Instructions for the task: Search the material below for the word "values". Copy every line where it is found.
[Study material]
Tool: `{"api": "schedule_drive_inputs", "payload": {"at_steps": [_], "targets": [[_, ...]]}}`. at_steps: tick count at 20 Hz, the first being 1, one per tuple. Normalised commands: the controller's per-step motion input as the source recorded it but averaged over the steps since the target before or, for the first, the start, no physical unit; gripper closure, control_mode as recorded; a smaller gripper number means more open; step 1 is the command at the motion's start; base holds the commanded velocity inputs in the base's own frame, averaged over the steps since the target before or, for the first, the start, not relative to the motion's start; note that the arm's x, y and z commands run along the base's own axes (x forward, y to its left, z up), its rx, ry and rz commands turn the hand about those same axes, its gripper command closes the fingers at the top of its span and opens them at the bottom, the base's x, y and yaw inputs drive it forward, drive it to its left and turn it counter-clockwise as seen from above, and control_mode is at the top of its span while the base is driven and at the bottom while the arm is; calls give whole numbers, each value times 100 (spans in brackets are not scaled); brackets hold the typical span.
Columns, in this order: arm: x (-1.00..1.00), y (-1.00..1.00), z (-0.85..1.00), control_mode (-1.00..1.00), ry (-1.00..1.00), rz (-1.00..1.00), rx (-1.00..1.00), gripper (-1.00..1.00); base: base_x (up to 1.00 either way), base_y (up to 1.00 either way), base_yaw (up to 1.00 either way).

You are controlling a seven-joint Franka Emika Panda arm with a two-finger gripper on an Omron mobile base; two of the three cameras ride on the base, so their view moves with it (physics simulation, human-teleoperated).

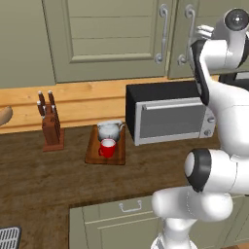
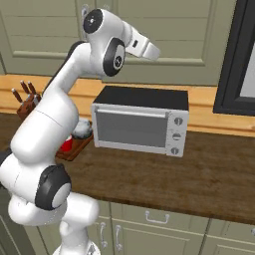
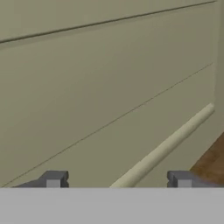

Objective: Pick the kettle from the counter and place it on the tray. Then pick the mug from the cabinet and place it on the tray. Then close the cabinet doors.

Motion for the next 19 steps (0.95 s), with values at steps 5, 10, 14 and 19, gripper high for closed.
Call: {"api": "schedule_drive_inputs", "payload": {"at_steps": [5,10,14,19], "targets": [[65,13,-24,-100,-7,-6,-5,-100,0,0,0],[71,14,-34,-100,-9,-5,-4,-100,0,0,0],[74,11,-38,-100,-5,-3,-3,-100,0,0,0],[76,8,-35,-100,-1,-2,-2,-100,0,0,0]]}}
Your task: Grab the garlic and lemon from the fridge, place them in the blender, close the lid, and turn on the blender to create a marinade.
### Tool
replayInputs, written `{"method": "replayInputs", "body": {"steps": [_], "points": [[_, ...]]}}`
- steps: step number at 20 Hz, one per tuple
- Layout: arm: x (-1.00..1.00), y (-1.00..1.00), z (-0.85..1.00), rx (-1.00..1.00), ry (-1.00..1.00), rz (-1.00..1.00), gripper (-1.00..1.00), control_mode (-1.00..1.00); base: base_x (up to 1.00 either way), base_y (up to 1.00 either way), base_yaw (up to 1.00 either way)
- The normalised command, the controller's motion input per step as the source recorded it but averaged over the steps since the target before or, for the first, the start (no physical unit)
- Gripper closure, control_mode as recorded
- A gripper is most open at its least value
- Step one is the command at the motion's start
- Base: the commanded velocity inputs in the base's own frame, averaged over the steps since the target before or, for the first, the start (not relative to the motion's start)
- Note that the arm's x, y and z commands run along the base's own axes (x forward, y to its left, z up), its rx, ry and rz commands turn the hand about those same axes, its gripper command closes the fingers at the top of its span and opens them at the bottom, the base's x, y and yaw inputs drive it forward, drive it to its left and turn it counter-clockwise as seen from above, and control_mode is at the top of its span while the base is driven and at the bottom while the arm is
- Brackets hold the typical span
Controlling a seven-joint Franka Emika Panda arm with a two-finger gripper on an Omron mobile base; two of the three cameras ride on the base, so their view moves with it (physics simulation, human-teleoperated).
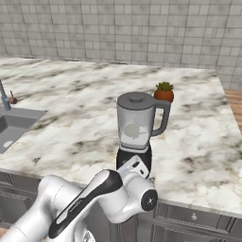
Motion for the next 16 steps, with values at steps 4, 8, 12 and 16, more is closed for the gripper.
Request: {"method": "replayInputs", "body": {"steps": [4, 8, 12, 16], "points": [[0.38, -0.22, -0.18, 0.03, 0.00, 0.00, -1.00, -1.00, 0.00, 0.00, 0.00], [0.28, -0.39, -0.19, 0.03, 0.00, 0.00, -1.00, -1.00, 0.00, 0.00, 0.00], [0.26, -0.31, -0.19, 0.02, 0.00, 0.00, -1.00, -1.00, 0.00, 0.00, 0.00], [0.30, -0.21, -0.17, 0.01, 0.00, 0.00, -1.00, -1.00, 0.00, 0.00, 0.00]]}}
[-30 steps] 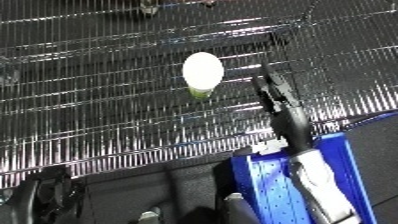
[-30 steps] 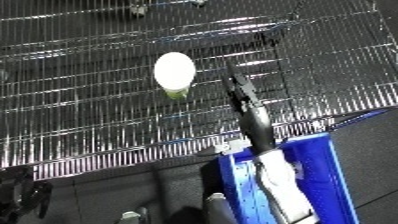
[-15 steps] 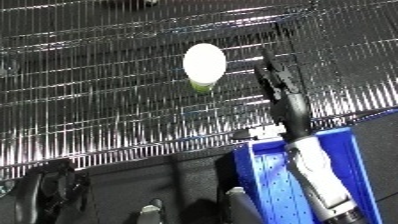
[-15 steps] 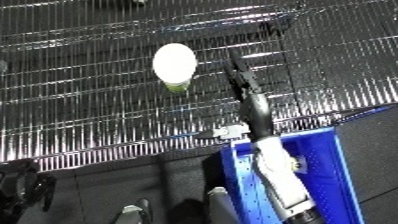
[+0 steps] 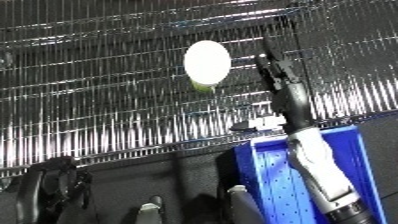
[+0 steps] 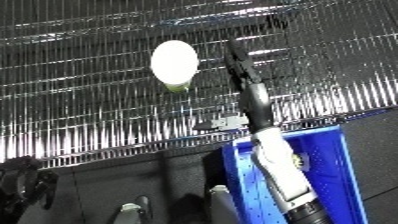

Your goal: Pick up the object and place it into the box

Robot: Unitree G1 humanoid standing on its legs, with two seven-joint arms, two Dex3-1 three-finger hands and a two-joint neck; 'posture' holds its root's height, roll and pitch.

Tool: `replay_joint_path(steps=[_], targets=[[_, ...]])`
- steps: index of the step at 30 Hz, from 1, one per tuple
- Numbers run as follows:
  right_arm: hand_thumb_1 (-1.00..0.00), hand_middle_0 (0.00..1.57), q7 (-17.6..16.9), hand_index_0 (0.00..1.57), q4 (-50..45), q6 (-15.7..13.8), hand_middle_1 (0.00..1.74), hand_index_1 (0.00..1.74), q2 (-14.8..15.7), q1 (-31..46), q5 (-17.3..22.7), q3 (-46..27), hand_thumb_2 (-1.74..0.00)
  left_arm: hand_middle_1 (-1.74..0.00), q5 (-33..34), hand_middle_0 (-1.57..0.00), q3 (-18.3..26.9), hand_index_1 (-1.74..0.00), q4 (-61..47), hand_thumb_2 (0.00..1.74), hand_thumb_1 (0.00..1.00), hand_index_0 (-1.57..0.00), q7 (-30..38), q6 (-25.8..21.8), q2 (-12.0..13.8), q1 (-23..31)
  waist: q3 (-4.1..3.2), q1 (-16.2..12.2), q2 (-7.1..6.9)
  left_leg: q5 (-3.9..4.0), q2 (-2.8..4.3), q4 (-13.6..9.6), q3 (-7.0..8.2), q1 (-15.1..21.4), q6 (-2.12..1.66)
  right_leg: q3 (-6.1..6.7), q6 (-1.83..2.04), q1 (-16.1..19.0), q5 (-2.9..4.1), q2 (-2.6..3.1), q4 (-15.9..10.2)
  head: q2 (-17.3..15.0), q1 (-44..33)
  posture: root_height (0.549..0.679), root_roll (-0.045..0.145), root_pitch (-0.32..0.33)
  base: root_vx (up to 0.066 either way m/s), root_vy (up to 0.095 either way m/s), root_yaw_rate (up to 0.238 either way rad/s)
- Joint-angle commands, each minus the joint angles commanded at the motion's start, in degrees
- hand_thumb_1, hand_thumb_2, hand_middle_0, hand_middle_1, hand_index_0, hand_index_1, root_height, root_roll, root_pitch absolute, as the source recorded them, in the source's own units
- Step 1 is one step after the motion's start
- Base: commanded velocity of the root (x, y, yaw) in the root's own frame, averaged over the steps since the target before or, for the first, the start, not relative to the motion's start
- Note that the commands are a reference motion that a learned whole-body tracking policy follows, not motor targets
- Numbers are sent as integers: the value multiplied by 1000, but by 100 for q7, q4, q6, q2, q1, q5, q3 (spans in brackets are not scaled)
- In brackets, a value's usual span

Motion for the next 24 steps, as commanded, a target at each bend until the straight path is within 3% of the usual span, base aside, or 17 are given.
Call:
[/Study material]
Answer area:
Motion for the next 19 steps (0.95 s), with values at steps 5, 10, 14 and 19, gripper high for closed.
Motion for the next 16 steps, with values at steps 4, 8, 12 and 16, more is closed for the gripper.

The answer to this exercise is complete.